Вся средняя часть бухты была занята прибившимися к берегу кораблями гондов. Драккары разделились, один из них повернул вправо, другой, наоборот, взял чуть левее. Русы хотели с ходу причалить к пологому берегу с тем, чтобы иметь возможность как можно быстрее оказаться на суше и вступить в бой. Сначала на невидимую подводную скалу напоролся один черный корабль, а через несколько мгновений оглушительный грохот и отчаянные крики донеслись с другой стороны бухты. На одном из драккаров рухнула тяжелая мачта. Оба корабля, напоровшиеся на острые вершины подводных скал, не могли сдвинуться с места, а все усиливающийся ветер гнал на них все более и более высокие волны, с яростью бьющие в держащиеся из последних сил борта. В конце концов стихия оказалась сильнее, и с оглушительным треском один из драккаров переломился пополам. Команда второго драккара, не дожидаясь, когда их корабль стихия разнесет в щепки, начала прыгать в воду.
До берега добралось чуть больше половины некогда грозных воинов. Но и те, кто спаслись от ярости волн, уже не имели ни сил, ни оружия, чтобы спастись от ярости людей, которых они столько времени преследовали. Гонды, все это время стоявшие на берегу, наконец вспомнили, что они люди, а значит, они умеют убивать себе подобных. И вот кто-то первый, больше всех жаждущий крови, жаждущий мщения за пережитый страх, издал возглас, больше похожий на вой.
— Убьем, убьем русов!
И вой этот, вой страха и ненависти, подхватили сотни глоток.
— Убьем!
Убьем!
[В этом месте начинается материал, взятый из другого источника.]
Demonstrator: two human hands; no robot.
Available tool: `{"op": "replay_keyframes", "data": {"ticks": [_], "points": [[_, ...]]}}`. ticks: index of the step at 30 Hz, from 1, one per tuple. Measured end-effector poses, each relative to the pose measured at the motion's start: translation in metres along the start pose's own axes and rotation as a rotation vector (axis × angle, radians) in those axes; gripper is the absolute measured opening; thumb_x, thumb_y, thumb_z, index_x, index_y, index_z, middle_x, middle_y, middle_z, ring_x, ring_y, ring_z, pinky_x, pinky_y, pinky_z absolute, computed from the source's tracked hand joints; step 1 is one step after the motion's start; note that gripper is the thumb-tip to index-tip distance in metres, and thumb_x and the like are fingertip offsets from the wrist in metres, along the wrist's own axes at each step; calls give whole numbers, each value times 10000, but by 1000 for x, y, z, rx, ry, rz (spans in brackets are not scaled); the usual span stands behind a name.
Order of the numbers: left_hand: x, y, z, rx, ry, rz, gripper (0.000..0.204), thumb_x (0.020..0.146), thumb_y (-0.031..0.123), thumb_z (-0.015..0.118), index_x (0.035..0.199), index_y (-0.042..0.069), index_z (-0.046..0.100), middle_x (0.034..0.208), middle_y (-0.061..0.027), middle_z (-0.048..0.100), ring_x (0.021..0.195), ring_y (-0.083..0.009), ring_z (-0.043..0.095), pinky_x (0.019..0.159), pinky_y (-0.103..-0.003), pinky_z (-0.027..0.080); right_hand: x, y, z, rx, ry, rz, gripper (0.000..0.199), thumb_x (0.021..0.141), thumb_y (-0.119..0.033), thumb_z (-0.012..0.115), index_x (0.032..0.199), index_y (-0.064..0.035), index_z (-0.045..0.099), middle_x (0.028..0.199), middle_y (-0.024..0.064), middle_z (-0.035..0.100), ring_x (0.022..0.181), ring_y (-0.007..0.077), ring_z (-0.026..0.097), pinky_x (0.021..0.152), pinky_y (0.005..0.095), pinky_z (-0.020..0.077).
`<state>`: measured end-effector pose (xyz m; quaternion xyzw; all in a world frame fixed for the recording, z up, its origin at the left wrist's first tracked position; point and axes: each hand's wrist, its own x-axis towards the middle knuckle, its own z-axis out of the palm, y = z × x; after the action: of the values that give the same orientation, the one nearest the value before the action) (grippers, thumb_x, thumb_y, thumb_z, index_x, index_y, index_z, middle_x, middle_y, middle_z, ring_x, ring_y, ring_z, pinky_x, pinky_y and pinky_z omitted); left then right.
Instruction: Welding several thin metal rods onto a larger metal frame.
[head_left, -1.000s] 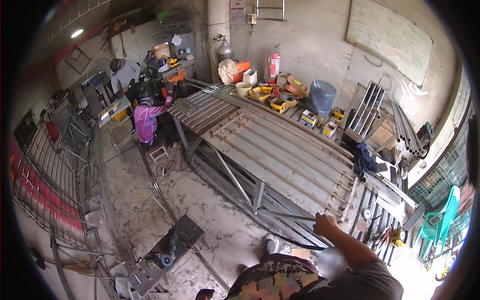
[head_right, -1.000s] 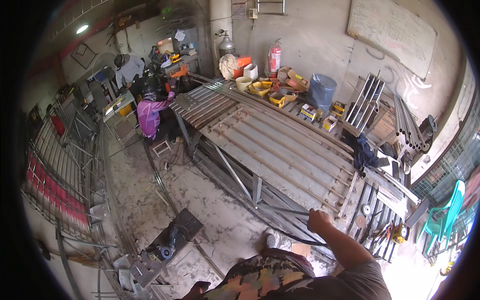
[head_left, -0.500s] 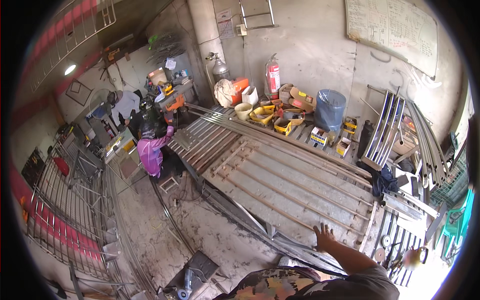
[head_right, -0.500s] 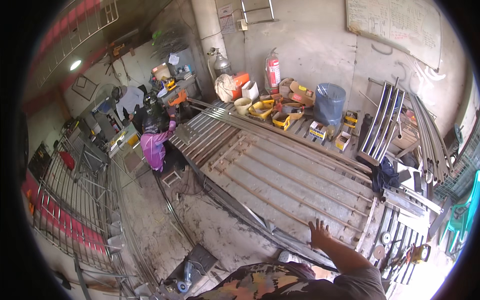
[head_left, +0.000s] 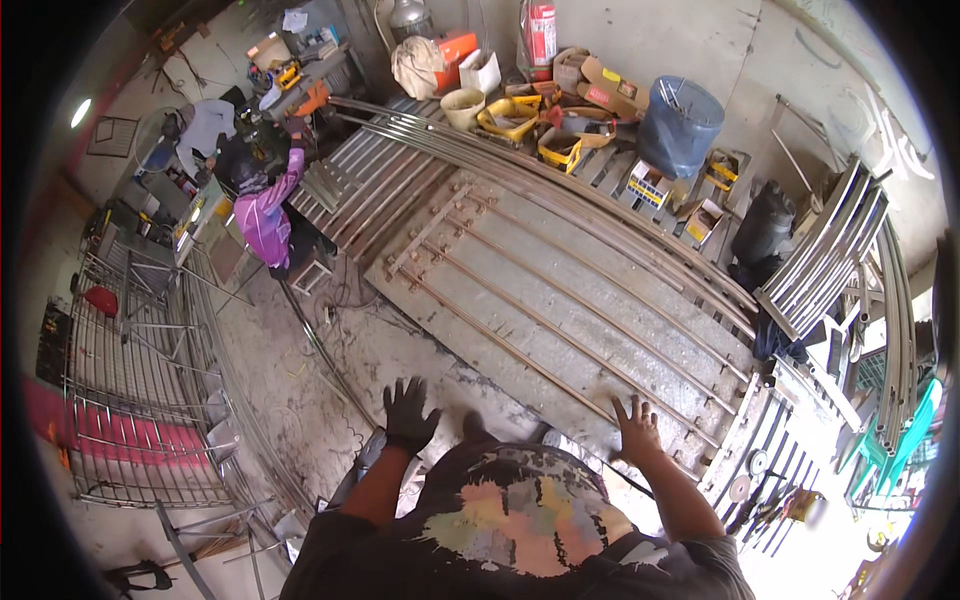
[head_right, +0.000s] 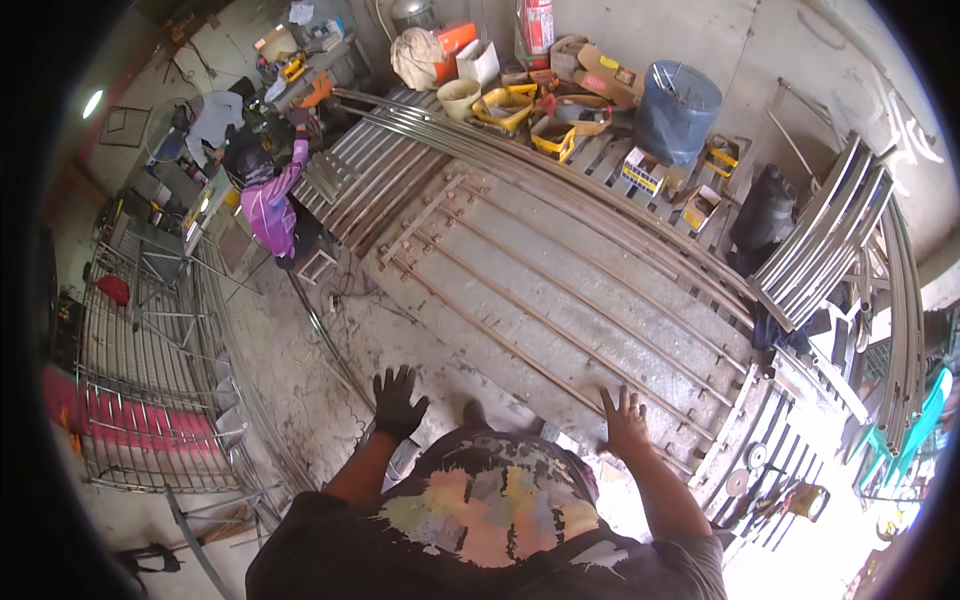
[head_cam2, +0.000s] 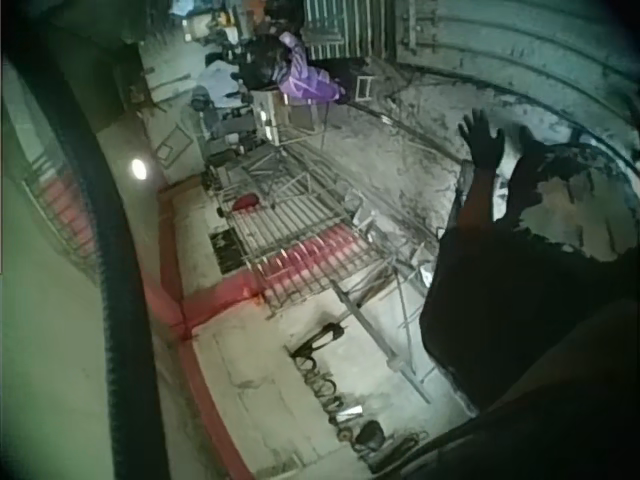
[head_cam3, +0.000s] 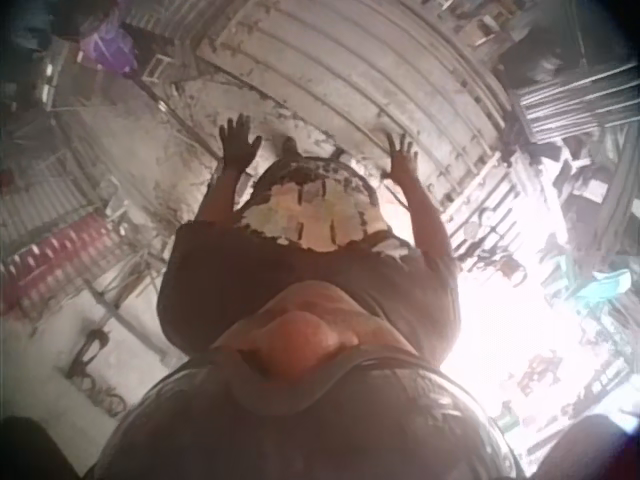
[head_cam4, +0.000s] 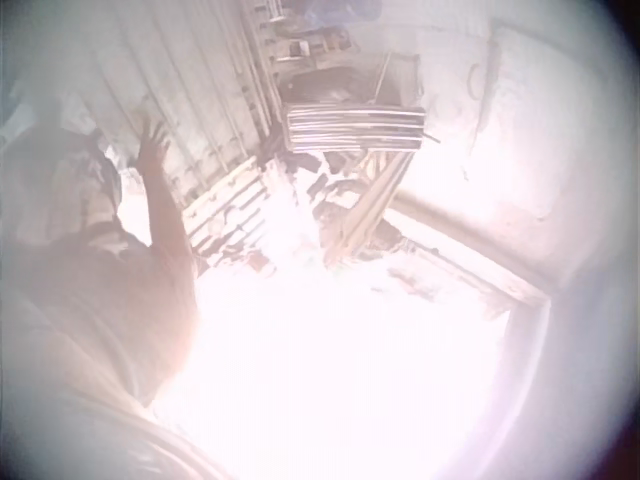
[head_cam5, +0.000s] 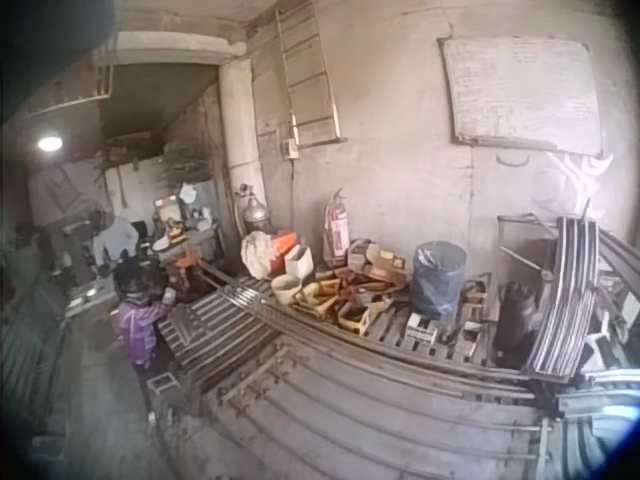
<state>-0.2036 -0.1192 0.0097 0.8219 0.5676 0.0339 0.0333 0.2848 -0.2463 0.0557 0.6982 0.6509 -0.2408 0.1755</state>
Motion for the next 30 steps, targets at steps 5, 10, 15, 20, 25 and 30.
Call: {"op": "replay_keyframes", "data": {"ticks": [5,10,15,20,25,30], "points": [[103,41,-46,-69,28,368,784,925,510,644,1542,52,490,1600,-201,452,1501,-437,341,1246,-608,168,-10,-4,3,116,89,42,1377,546,-342,1026,1673,-211,245,1647,244,302,1479,497,358,1166,607,375],[182,26,-15,-48,19,639,733,928,486,622,1499,36,526,1546,-180,499,1478,-381,383,1247,-559,205,-28,-34,25,491,272,224,864,752,-177,914,1522,-133,524,1545,205,463,1456,413,412,1174,528,388],[225,8,7,-14,-43,795,655,920,439,642,1457,70,573,1481,-136,557,1447,-347,419,1235,-526,246,-24,-72,52,401,466,468,779,849,-140,826,1551,-159,489,1603,179,449,1517,388,370,1244,525,269],[241,12,29,-214,16,845,601,906,417,657,1409,89,628,1332,-93,607,1285,-311,521,1178,-513,322,-18,-86,54,427,541,603,639,883,-187,792,1475,-180,550,1553,159,502,1518,347,388,1242,524,258],[243,8,29,-132,-48,820,502,883,378,693,1318,128,702,1181,-90,674,1126,-313,579,1123,-526,362,7,-86,45,466,646,653,479,862,-338,797,1298,-166,695,1247,92,629,1314,322,542,1184,510,339],[245,14,41,-75,-11,809,409,860,408,719,1183,159,752,1080,-114,686,1096,-345,579,1048,-533,416,12,-75,59,291,711,597,275,877,-343,745,1002,-111,667,1054,95,581,1109,320,561,1066,486,408]]}}
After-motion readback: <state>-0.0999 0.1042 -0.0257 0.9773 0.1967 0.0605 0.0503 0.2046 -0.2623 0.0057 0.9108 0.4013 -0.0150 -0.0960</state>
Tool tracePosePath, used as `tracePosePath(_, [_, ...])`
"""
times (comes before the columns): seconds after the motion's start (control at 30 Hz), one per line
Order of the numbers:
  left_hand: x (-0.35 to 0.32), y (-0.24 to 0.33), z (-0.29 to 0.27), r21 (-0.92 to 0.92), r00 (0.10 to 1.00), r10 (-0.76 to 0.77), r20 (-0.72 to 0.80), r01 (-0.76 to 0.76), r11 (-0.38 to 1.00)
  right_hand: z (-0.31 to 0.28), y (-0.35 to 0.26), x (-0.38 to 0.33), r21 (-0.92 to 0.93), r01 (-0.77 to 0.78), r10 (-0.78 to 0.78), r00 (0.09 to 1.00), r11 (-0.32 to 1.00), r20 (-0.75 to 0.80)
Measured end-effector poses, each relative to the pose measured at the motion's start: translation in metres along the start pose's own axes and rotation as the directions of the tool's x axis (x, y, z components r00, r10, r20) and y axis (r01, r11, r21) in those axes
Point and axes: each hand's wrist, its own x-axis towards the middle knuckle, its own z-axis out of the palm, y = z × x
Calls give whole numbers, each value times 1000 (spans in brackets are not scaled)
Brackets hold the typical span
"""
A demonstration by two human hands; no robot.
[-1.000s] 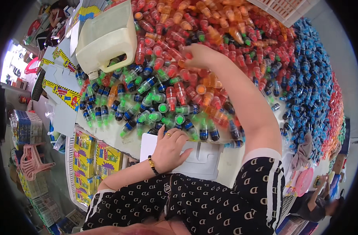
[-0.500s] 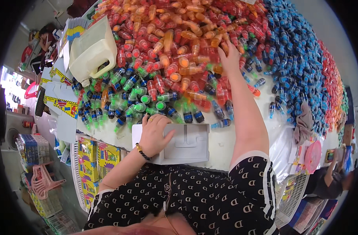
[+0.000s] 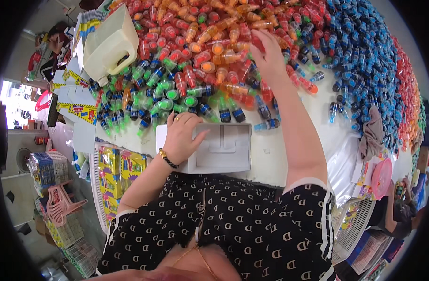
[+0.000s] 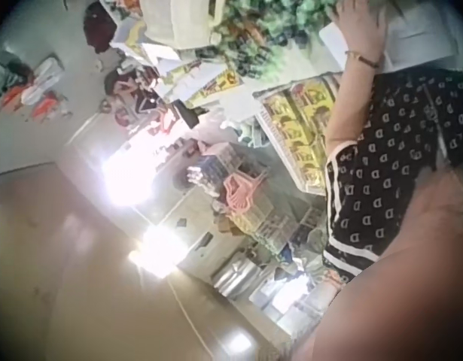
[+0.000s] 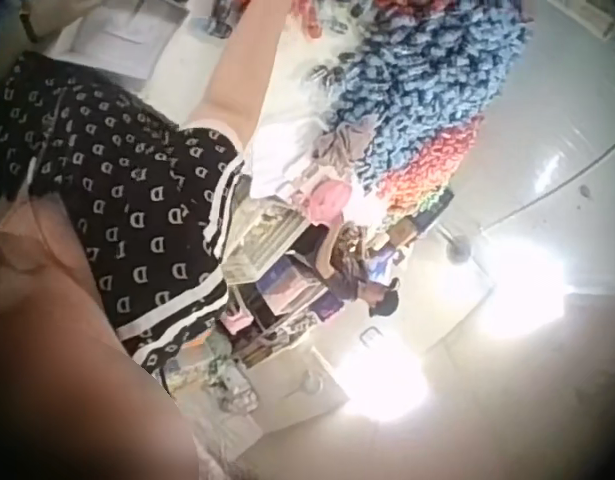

Убьем своих врагов, а вместе с ними убьем и тот страх, который они заставили нас испытать, убьем то унижение, которое мы пережили по их воле. Убьем все это, ведь что может быть лучше убийства? Человек, первым издавший призыв убивать, первым же выхватил меч. Он уже сделал шаг вперед в сторону выходящего из воды обессиленного викинга, когда тяжелый дубовый посох с силой опустился на его плечо. От боли и неожиданности несостоявшийся убийца выронил меч.